Directions: Beneath this line is the data. Output exactly the lines from the line with "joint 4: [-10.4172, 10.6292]" to the line with "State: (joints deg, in", both ends included, and nothing more.

Collected material:
- - - - -

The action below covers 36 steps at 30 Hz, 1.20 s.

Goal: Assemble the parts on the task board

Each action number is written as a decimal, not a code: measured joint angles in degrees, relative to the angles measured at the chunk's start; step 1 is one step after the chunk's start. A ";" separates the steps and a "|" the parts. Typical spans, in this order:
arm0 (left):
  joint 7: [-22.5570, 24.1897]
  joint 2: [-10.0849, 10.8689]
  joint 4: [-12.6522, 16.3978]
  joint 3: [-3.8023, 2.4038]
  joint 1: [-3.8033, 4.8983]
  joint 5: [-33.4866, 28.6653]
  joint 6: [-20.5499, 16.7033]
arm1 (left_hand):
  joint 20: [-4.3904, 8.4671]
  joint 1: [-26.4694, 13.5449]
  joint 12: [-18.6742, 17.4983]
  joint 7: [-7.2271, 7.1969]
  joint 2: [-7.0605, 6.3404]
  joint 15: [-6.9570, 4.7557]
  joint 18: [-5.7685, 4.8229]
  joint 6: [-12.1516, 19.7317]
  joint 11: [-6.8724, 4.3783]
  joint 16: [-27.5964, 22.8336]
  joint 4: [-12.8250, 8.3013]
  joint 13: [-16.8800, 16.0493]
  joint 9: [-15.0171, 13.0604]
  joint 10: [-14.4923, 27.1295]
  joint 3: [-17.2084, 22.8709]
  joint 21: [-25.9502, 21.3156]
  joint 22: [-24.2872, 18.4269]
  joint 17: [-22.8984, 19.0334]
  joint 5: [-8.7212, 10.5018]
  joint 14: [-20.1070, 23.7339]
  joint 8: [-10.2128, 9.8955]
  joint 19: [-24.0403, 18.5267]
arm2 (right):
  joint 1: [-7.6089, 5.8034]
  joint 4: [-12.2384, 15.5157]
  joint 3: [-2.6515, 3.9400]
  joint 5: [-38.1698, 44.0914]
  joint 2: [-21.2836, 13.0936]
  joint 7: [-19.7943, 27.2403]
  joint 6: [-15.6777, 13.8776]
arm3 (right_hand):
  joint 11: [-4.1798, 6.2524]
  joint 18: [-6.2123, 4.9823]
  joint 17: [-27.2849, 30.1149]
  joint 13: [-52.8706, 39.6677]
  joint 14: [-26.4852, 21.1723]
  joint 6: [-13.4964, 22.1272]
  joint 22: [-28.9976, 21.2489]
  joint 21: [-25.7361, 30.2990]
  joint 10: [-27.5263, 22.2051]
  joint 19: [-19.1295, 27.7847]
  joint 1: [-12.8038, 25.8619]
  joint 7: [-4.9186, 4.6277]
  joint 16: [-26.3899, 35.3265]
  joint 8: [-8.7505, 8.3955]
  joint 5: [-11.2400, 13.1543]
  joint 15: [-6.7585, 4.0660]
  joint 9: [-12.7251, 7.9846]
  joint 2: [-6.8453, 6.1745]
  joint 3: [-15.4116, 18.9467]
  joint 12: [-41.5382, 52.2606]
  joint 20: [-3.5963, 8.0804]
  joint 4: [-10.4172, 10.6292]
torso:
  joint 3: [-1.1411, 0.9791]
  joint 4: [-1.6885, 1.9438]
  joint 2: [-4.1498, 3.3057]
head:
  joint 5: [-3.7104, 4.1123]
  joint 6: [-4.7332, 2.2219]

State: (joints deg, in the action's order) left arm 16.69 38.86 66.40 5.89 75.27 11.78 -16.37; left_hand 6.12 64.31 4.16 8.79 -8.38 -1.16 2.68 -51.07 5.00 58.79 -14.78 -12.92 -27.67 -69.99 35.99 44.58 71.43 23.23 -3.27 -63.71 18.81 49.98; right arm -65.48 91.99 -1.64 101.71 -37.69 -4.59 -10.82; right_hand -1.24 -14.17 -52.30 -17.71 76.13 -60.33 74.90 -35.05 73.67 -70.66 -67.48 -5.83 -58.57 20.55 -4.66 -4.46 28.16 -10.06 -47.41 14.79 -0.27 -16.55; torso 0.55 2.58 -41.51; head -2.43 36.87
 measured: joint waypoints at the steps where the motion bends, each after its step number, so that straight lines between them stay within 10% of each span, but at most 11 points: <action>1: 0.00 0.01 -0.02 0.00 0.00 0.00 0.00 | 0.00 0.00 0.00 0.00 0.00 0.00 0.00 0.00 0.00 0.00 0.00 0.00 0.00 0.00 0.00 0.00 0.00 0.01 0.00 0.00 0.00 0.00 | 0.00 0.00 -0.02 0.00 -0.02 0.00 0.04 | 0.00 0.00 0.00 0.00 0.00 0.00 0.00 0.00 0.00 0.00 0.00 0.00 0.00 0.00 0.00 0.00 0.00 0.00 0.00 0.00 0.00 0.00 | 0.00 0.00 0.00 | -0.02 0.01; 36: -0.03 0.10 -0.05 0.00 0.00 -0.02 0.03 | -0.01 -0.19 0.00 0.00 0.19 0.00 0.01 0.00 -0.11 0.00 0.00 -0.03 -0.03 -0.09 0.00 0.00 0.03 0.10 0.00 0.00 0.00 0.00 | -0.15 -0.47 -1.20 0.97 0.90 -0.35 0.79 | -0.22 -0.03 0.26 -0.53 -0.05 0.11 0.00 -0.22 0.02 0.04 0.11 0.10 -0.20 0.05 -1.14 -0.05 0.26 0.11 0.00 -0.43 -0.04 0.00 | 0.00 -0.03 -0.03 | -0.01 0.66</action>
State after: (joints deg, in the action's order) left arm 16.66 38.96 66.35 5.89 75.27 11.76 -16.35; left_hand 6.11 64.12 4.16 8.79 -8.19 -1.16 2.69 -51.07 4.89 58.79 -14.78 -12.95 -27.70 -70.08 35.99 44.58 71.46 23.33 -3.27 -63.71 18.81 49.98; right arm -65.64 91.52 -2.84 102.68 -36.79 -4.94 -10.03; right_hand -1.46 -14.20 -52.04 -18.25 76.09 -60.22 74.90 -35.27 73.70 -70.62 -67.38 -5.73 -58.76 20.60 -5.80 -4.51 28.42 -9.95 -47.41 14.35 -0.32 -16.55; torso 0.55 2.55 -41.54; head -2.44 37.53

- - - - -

Task response:
  joint 4: [-10.4172, 10.6292]
torso:
  joint 3: [-1.1411, 0.9791]
  joint 4: [-1.6885, 1.9438]
  joint 2: [-4.1498, 3.3057]
head:
  joint 5: [-3.7104, 4.1123]
  joint 6: [-4.7332, 2.2219]

State: (joints deg, in the action's order) left arm 16.69 38.86 66.40 5.89 75.27 11.78 -16.37; left_hand 6.12 64.31 4.16 8.79 -8.38 -1.16 2.68 -51.07 5.00 58.79 -14.78 -12.92 -27.67 -69.99 35.99 44.58 71.43 23.23 -3.27 -63.71 18.81 49.98; right arm -65.48 91.99 -1.64 101.71 -37.69 -4.59 -10.82; right_hand -1.24 -14.17 -52.30 -17.71 76.13 -60.33 74.90 -35.05 73.67 -70.66 -67.48 -5.83 -58.57 20.55 -4.66 -4.46 28.16 -10.06 -47.41 14.79 -0.27 -16.55; torso 0.55 2.58 -41.51; head -2.43 36.87

The exercise requires no further output.